#include<stdio.h>
void main()
{
char *p="nyks";
p[2]='n';
printf("%s",p);
}
This crashes with a SEGMENTATION FAULT. Can someone explain why?
#include<stdio.h>
void main()
{
char *p="nyks";
p[2]='n';
printf("%s",p);
}
This crashes with a SEGMENTATION FAULT. Can someone explain why?
It is undefined behavior to try to overwrite a string literal. C99 §6.4.5/6:
If the program attempts to modify such an array, the behavior is undefined.
This is restated in Appendix J.2 (undefined behavior).
If you instead do:
char p[] = "nyks";
you can allocate and initialize an automatic (stack) character array. In that case, it is perfectly fine to modify elements.
The standard dictates that literal strings are defined const
. You cannot change it.
The compiler places the literal in a readonly memory section. You can output the assembly and observe this. If you are using GCC it is done via the -s flag. It will place the string in a .rodata section.
String literals are not modifiable...
The ability to write char *p="nyks";
is actually a type system hole in C.
That translates to (essentially):
#include<stdio.h>
const char privatestring[5] = {"nyks"};
void main()
{
char *p = const_cast<char*>(privatestring);
p[2]='n';
printf("%s",p);
}
The compiler is allowed to put privatestring
somewhere where you only have read access. It does the const_cast for backward compatibility with programs written before that was a const keyword.
Other answers say the view from the standards perspective, but here's why it crashes.

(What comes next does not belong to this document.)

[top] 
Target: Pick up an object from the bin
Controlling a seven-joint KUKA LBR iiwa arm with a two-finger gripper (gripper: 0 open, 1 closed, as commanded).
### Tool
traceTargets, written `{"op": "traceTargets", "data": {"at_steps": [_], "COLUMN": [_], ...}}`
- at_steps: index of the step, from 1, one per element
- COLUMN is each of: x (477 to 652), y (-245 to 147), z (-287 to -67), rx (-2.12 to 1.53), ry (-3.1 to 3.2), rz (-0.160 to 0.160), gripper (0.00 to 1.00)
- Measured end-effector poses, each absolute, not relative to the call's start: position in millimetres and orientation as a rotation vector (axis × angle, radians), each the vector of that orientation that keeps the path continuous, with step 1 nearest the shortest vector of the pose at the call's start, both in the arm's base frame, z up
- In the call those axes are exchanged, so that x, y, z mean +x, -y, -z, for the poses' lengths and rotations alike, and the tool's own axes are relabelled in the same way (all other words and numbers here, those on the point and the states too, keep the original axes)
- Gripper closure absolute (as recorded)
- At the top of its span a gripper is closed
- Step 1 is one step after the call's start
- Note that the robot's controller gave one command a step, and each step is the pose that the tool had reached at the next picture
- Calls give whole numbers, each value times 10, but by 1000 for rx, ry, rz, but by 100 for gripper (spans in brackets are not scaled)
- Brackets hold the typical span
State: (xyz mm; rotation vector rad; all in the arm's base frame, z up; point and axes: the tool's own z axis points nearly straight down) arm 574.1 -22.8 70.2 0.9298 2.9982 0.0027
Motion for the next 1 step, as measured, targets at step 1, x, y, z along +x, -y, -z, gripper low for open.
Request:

Compilers typically put program literals – especially strings – in read-only memory. The memory is marked read-only by the OS, so any attempt to write to it will get trapped and, on your platform, this is what the segmentation fault indicates; an attempt to do an operation on some memory that isn't permitted. The other kind of crash associated with bad memory usage is a bus error, which typically indicates either a non-aligned memory access or a write to a page that isn't mapped at all. For C code, the difference is almost entirely academic (some other language implementations use these faults to help them manage memory).
Note that the trapping of writes to read-only is independent of the official semantics of the language. While you might have a char*
pointing to it, you still can't write it. Always treat program literals as if they are pointing to constant memory and you won't go wrong (that they aren't that by default is because of the need to support compatibility with older programs).